Building ETL Pipelines with Clojure and Transducers

At Grammarly, we have a lot of data at our disposal: frequency and type of errors, user behavior, the amount of text sent for processing, etc. This data allows us to test and improve our performance. However, managing data is extra work—often the location and format of the data are not suitable for immediate consumption. In data-driven companies like ours, it is very common to create information reshaping pipelines, conventionally called ETL (Extract, Transform, Load), which do literally what it says—grab the data in one place, modify it, and put it in another place.

This post focuses on one particular ETL pipeline developed by our team. The task was to parse 200-something gigabytes of compressed JSON logs, filter relevant entries, do some data massaging, and finally dump the results into an SQL database. Repeat daily. Before our team took over this pipeline, it was implemented with Apache Pig run on top of Hadoop. Hadoop and other distributed computation systems are perfect for ETL tasks because the problems are often embarrassingly parallel and thus scale wonderfully by just adding extra computing nodes. However, we decided to redo the solution in a single-machine setup for the following reasons:

It is much easier to reason about a program running on a single machine rather than a cluster of machines executing some unpredictably scheduled workload.
New requirements were introduced that would require parallel workers to have a consistent view of one small piece of state. Again, this is a lot simpler to implement in a standalone program.
The whole pipeline running in one place means that we can connect to it via remote REPL and get the full power of interactive development and introspection while debugging and tuning the parameters.
We can run the pipeline on the machine where the database lives to reduce the amount of traffic traveling across the network and improve the speed of the pipeline.
Last but not least, this saves us some cash. We run the pipeline during non-working hours when the database is minimally used; the beefy instance that hosts the database is idle at that time.

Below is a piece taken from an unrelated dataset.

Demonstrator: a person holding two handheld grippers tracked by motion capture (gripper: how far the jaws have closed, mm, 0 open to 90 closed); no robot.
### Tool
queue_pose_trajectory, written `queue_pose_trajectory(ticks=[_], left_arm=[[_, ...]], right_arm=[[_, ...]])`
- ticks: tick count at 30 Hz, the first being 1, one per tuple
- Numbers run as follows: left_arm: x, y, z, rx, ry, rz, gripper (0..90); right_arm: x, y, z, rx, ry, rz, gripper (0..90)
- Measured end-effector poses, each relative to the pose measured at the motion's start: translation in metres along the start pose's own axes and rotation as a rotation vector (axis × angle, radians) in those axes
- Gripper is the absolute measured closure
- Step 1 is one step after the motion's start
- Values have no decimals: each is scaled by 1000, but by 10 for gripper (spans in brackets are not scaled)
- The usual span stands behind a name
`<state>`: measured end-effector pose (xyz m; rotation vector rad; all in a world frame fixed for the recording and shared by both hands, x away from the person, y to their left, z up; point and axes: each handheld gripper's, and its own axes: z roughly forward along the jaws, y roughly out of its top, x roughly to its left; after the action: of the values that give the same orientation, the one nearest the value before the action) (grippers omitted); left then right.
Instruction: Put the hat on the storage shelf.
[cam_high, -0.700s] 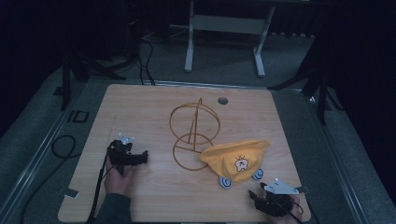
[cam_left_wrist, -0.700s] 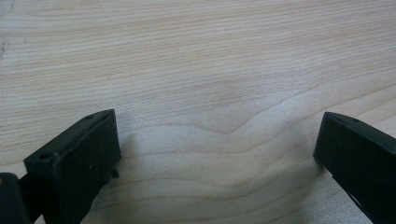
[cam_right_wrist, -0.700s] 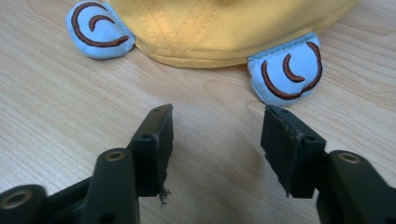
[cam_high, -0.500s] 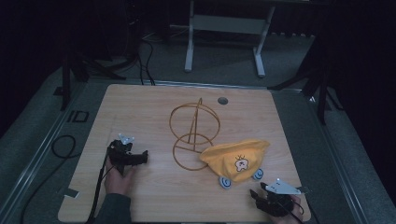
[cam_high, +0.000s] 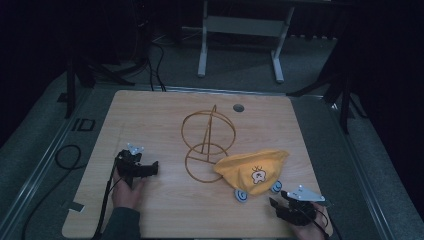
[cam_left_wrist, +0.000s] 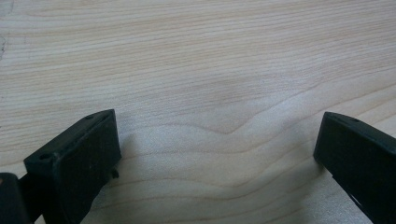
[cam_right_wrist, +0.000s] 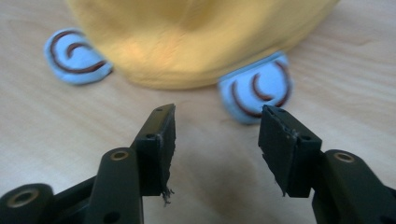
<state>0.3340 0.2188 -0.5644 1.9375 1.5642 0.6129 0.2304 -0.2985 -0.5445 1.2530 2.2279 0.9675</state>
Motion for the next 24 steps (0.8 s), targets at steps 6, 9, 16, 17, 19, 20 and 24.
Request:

Now that our motivation is clear, let’s jump straight to the action. In this post, we provide dummy functions that do roughly the same work as our real processing functions in terms of time, so it should be possible for you to follow along and better understand the problems that we faced.

Shape the way millions of people communicate!

Base functions

To begin with, we need a dummy file that will pretend to be a data source. Let’s forget about the gzip part for now and just create a file with 100,000 random JSON objects:

(require '[clojure.java.io :as io]
'[cheshire.core :as json])

(letfn [(rand-obj []
(case (rand-int 3)
0 {:type "number" :number (rand-int 1000)}
1 {:type "string" :string (apply str (repeatedly 30 #(char (+ 33 (rand-int 90)))))}
2 {:type "empty"}))]
(with-open [f (io/writer "/tmp/dummy.json")]
(binding [*out* f]
(dotimes [_ 100000]
(println (json/encode (rand-obj)))))))

This code should generate a ~30MB file. Now let’s create a reverse function that will parse this file:

(defn parse-json-file-lazy [file]
(map #(json/decode % true)
(line-seq (io/reader file))))

(take 10 (parse-json-file-lazy "/tmp/dummy.json"))

line-seq reads the provided stream, going line by line into a lazy sequence, which we then lazily parse using the JSON parser. It is important to note that we cannot just load all the data at once and then write it to the database; it simply won’t fit into the memory. We need an approach that operates on streams of data piecewise. We start with a lazy solution here because that’s what we did initially, and because it is easy to experiment with in the REPL.

(defn valid-entry? [log-entry]
(not= (:type log-entry) "empty"))

(defn transform-entry-if-relevant [log-entry]
(cond (= (:type log-entry) "number")
(let [number (:number log-entry)]
(when (> number 900)
(assoc log-entry :number (Math/log number))))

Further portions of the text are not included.